EXERCISE: For this exercise, restate every line below word for word and drop the images.

EXERCISE DATA:
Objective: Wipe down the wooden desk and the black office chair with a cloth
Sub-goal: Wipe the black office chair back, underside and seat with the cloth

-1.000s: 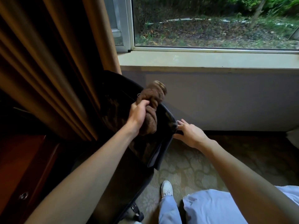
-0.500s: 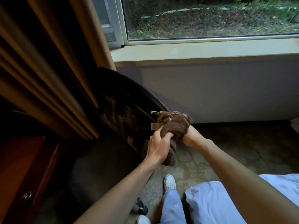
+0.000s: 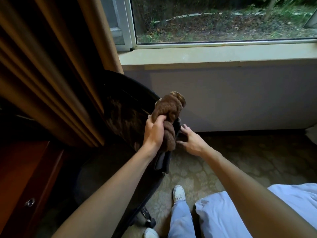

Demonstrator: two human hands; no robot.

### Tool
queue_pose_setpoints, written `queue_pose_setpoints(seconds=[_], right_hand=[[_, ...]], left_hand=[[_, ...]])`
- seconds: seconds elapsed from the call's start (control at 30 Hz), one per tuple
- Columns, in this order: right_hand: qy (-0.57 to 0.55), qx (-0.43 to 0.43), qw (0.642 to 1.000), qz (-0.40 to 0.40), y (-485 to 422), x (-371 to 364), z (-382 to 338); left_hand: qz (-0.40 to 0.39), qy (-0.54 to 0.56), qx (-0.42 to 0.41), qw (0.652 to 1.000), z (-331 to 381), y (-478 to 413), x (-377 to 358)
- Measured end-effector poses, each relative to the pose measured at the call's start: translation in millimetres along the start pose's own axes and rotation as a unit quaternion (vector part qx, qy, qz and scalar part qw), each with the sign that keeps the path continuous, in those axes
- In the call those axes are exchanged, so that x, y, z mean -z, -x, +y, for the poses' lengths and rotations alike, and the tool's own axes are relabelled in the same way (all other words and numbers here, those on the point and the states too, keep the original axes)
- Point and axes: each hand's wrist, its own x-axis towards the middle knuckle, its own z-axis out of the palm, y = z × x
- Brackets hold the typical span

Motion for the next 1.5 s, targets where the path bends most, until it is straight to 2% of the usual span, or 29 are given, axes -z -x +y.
queue_pose_setpoints(seconds=[0.07, 0.13, 0.2, 0.3, 0.4, 0.47, 0.57, 0.67, 0.77, 0.87, 1.0, 1.1, 1.17, 1.27, 1.43, 1.5], right_hand=[[-0.007, -0.005, 1.0, -0.002, 7.2, -1.6, -1.6], [0.022, -0.005, 1.0, 0.016, 10.0, -5.0, 4.6], [0.062, -0.002, 0.998, 0.015, 13.6, -6.3, 9.5], [0.066, 0.018, 0.998, -0.003, 16.8, -8.9, 10.9], [0.048, 0.008, 0.999, -0.003, 20.8, -9.1, 4.3], [0.048, 0.018, 0.998, -0.022, 23.9, -5.9, 5.4], [0.12, 0.008, 0.99, -0.073, 28.9, 4.8, 11.4], [0.183, 0.001, 0.98, -0.078, 30.2, 22.1, 15.1], [0.132, 0.001, 0.991, -0.034, 29.7, 35.2, 5.4], [0.111, 0.025, 0.993, -0.028, 33.2, 33.5, -10.7], [0.191, 0.035, 0.979, -0.067, 47.7, 29.6, -12.0], [0.25, 0.011, 0.964, -0.087, 48.6, 50.4, -9.2], [0.227, -0.004, 0.972, -0.064, 45.8, 67.6, -9.3], [0.136, 0.02, 0.99, -0.015, 36.2, 87.0, -19.2], [0.015, 0.095, 0.995, -0.035, 10.7, 99.8, -47.3], [-0.102, 0.112, 0.987, -0.048, 3.3, 101.9, -57.6]], left_hand=[[-0.024, -0.102, 0.004, 0.995, -2.4, 0.5, -9.0], [-0.083, -0.23, 0.0, 0.97, -10.1, 4.1, -9.8], [-0.13, -0.272, 0.021, 0.953, -17.4, 10.3, -3.6], [-0.15, -0.218, 0.04, 0.964, -20.7, 14.8, 7.6], [-0.083, -0.069, 0.054, 0.993, -10.3, 11.6, 19.7], [-0.055, 0.025, 0.073, 0.996, 3.5, 10.0, 33.8], [-0.035, 0.126, 0.081, 0.988, 29.2, 2.3, 57.5], [-0.018, 0.132, 0.055, 0.99, 56.8, -0.7, 67.1], [-0.01, 0.113, 0.041, 0.993, 62.5, -1.3, 63.1], [0.008, 0.125, 0.057, 0.991, 55.2, 3.1, 53.9], [0.025, 0.16, 0.089, 0.983, 47.5, 4.9, 48.5], [0.01, 0.168, 0.105, 0.98, 51.9, 2.8, 49.7], [0.005, 0.164, 0.093, 0.982, 58.0, 1.6, 50.6], [0.005, 0.17, 0.06, 0.984, 69.9, -2.6, 52.1], [0.02, 0.215, 0.005, 0.976, 92.1, -13.1, 53.0], [0.019, 0.225, -0.009, 0.974, 98.7, -18.4, 49.5]])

WRITTEN ANSWER:
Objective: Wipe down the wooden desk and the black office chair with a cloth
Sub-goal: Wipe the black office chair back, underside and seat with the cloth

-1.000s: 
-0.500s: 
+0.000s: 

Demonstrator: two human hands; no robot.

### Tool
queue_pose_setpoints, written `queue_pose_setpoints(seconds=[_], right_hand=[[_, ...]], left_hand=[[_, ...]])`
- seconds: seconds elapsed from the call's start (control at 30 Hz), one per tuple
- Columns, in this order: right_hand: qy (-0.57 to 0.55), qx (-0.43 to 0.43), qw (0.642 to 1.000), qz (-0.40 to 0.40), y (-485 to 422), x (-371 to 364), z (-382 to 338); left_hand: qz (-0.40 to 0.39), qy (-0.54 to 0.56), qx (-0.42 to 0.41), qw (0.652 to 1.000), z (-331 to 381), y (-478 to 413), x (-377 to 358)
- Measured end-effector poses, each relative to the pose measured at the call's start: translation in millimetres along the start pose's own axes and rotation as a unit quaternion (vector part qx, qy, qz and scalar part qw), each with the sign that keeps the path continuous, in those axes
- In the call those axes are exchanged, so that x, y, z mean -z, -x, +y, for the poses' lengths and rotations alike, and the tool's own axes are relabelled in the same way (all other words and numbers here, those on the point and the states too, keep the original axes)
- Point and axes: each hand's wrist, its own x-axis towards the middle knuckle, its own z-axis out of the palm, y = z × x
- Brackets hold the typical span

Motion for the next 1.5 s, targets where the path bends most, until it is straight to 2% of the usual span, or 29 are given, axes -z -x +y.
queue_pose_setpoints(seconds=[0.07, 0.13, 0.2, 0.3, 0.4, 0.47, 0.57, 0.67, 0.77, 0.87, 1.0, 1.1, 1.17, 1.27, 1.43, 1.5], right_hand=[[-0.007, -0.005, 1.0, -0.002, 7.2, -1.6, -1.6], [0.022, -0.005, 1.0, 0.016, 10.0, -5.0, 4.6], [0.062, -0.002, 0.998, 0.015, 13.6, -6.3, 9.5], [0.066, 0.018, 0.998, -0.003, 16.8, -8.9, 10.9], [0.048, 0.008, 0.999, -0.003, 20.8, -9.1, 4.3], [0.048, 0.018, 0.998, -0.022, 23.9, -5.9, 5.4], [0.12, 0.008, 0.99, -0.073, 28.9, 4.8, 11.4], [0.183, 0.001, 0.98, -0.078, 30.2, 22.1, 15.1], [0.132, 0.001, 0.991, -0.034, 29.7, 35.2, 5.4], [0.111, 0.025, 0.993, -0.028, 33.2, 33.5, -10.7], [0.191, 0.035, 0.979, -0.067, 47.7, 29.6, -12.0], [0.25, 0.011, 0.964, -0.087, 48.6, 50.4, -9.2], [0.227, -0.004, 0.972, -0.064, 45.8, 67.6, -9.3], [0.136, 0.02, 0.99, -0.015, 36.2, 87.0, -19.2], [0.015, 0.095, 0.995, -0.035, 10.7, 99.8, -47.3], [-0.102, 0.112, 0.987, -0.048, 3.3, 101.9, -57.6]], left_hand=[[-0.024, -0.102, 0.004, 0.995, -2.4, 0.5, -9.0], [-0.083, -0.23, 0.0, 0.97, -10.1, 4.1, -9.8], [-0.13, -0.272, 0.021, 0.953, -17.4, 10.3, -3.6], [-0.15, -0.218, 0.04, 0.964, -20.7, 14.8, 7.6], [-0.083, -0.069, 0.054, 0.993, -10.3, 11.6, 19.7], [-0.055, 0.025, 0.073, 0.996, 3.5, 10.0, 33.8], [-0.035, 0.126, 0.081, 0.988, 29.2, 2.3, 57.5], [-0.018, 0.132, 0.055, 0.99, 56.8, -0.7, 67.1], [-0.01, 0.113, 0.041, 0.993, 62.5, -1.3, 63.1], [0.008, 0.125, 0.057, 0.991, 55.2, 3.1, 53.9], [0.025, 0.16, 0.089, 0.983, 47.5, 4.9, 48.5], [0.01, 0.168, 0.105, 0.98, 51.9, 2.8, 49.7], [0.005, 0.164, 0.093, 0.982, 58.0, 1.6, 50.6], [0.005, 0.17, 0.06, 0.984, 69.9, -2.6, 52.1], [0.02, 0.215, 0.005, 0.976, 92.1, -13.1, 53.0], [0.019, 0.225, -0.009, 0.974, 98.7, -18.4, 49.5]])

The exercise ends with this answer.